- **About this exercise**
Please output the listing that follows exactly, but keep all images out.

- **Supplied material**

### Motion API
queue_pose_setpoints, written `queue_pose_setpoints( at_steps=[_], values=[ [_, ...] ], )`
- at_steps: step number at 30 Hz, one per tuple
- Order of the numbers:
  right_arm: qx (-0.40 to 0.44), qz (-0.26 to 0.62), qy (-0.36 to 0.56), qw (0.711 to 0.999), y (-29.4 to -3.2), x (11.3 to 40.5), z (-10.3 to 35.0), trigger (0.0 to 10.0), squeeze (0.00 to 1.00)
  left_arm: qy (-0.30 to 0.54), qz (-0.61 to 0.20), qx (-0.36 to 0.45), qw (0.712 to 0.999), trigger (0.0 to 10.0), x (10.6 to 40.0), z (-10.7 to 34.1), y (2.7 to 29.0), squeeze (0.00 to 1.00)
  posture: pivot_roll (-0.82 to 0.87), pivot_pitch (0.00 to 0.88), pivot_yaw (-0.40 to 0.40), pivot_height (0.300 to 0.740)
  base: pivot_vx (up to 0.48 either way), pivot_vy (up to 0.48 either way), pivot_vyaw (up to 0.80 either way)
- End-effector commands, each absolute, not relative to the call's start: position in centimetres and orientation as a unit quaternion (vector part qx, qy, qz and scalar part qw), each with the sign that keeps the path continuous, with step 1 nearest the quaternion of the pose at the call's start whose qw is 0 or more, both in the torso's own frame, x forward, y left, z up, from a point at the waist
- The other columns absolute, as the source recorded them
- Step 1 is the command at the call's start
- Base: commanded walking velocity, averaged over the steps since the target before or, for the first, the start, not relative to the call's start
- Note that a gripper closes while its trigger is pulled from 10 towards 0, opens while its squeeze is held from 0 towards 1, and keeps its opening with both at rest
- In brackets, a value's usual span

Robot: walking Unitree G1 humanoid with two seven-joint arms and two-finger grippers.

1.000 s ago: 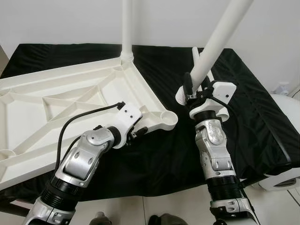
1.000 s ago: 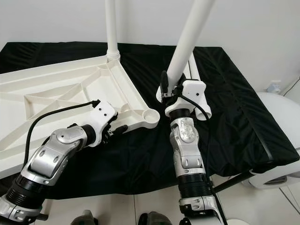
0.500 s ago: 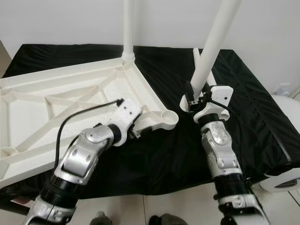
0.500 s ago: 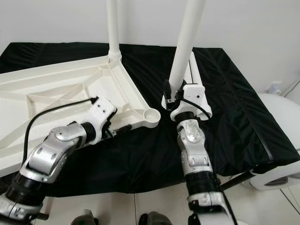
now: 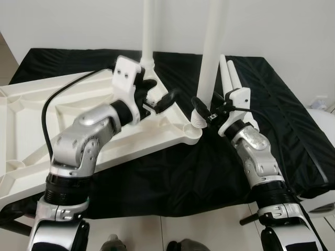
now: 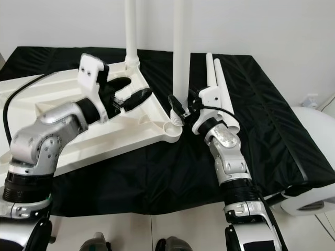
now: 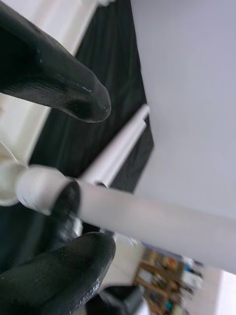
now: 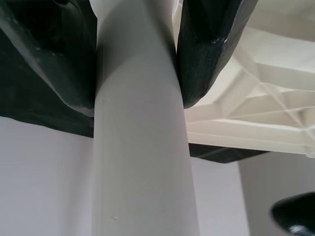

- **Task answer**
### Motion API
queue_pose_setpoints, written `queue_pose_setpoints( at_steps=[_], values=[ [_, ...] ], )`
- at_steps: step number at 30 Hz, one per tuple
- Order of the numbers:
  right_arm: qx (-0.40 to 0.44), qz (-0.26 to 0.62), qy (-0.36 to 0.56), qw (0.711 to 0.999), y (-29.4 to -3.2), x (11.3 to 40.5), z (-10.3 to 35.0), trigger (0.0 to 10.0), squeeze (0.00 to 1.00)
  left_arm: qy (-0.30 to 0.54), qz (-0.61 to 0.20), qx (-0.36 to 0.45), qw (0.712 to 0.999), trigger (0.0 to 10.0), x (10.6 to 40.0), z (-10.7 to 34.1), y (2.7 to 29.0), squeeze (0.00 to 1.00)
  posture: pivot_roll (-0.82 to 0.87), pivot_pitch (0.00 to 0.88), pivot_yaw (-0.40 to 0.40), pivot_height (0.300 to 0.740)
  base: pivot_vx (up to 0.48 either way), pivot_vy (up to 0.48 either way), pivot_vyaw (up to 0.80 either way)
- End-effector commands, each absolute, not relative to the call's start: position in centimetres and orientation as a unit quaternion (vector part qx, qy, qz and scalar part qw), each with the sign that keeps the path continuous, with step 1 nearest the quaternion of the pose at the call's start whose qw is 0 or more, both in the torso's own frame, x forward, y left, z up, from a point at the waist
- The other columns absolute, as the source recorded them
- Step 1 is the command at the call's start
- Base: commanded walking velocity, averaged over the steps since the target before or, for the first, the start, not relative to the call's start
- Note that a gripper closes while its trigger is pulled from 10 towards 0, opens while its squeeze is held from 0 towards 1, and keeps its opening with both at rest
- In brackets, a value's usual span

Robot: walking Unitree G1 humanoid with two seven-joint arms and two-finger grippers.

1.000 s ago: 
1.000 s ago: 
0.500 s ago: 
0.500 s ago: 
now: 
now: 
now: 
now: 

The exercise has been carried out completely.